The Charity Commission has shut down an educational charity operating in Bangladesh after finding that it spent £68,000 outside its charitable objects.
The commission opened an investigation in 2013 after concerns were raised that the Aid and Peace Trust was operating outside its charitable objects through a television campaign to raise funds for Rohingya Muslim refugees.
That campaign, and another decision to donate money to a hospital near to the Savar building collapse in Bangladesh, cost the charity £68,000.
The charity’s objects were to advance education in Bangladesh, not to run the television campaign or transfer money to a hospital, the commission said in an inquiry report published on Monday.
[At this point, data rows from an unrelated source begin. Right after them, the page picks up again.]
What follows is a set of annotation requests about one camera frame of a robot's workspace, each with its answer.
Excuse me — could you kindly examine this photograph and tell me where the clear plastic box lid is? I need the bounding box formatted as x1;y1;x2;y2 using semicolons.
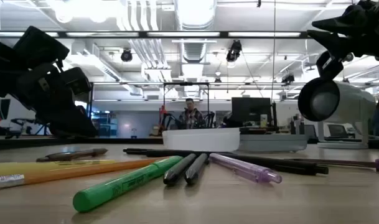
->
238;133;309;153

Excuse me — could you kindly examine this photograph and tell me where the black overhead light bar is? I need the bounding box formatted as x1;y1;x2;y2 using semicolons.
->
0;30;312;39

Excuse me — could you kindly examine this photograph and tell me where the clear plastic supply box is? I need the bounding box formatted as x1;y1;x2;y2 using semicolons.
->
162;127;241;153

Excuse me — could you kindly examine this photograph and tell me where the orange pencil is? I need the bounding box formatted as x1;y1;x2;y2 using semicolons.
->
0;157;166;191

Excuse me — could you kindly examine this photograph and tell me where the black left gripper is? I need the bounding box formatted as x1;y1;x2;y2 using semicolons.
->
17;63;98;138

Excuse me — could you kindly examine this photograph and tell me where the translucent purple pen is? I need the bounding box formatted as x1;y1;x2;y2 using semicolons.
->
208;152;283;184

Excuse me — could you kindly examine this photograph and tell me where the black aluminium table frame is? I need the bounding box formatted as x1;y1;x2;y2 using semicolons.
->
0;136;379;151

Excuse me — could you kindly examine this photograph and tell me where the grey laptop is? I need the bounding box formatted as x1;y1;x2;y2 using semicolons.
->
327;123;350;139

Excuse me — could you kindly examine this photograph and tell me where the yellow highlighter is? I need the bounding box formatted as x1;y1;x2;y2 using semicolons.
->
0;159;119;179

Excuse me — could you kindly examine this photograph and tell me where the white security camera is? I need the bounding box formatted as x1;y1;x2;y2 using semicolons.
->
297;77;377;150

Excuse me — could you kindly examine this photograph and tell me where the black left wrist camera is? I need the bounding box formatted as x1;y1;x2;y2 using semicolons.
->
12;26;70;71

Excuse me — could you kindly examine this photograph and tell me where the black pen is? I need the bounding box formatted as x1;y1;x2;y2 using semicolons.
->
217;152;329;176
123;147;208;158
162;152;198;187
184;152;210;185
35;147;109;163

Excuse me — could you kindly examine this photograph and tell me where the green highlighter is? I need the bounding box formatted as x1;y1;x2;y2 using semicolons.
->
72;155;184;213

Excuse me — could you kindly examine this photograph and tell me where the black monitor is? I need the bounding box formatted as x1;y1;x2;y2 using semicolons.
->
231;96;273;127

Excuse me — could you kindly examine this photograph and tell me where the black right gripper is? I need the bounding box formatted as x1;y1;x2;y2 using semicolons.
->
307;0;379;62
The concerns about the television campaign led to an inspection by the regulator of the charity’s financial and decision-making records, which discovered that it did not properly account for the charity’s income and spending.
This included transferring funds to individual bank accounts in Bangladesh, with a lack of clarity about how these funds could be used and no partner charity in Bangladesh, the commission said.
The charity’s trustees were unable to give any assurances to the regulator about how the money was spent, the report concluded.
No annual returns were submitted to the commission by the charity from 2013 onwards, according to the inquiry report.
There was also a failure to consider the potential conflict of interest from having the charity’s de-facto chief executive work for the same television company that ran the charity’s advertising campaign.
Nor was there evidence that the trustees considered any of the risks of running the campaign, in which they partnered with two other charities and a non-charitable political lobbying group.
As a result, the commission managed to ensure a remaining £16,330 of charitable funds were spent according to the charity’s objectives, and the trustees volunteered to not act in a similar capacity for a three-year period.
The charity ceased to be operational in 2014 and was formally dissolved on 15 March 2016.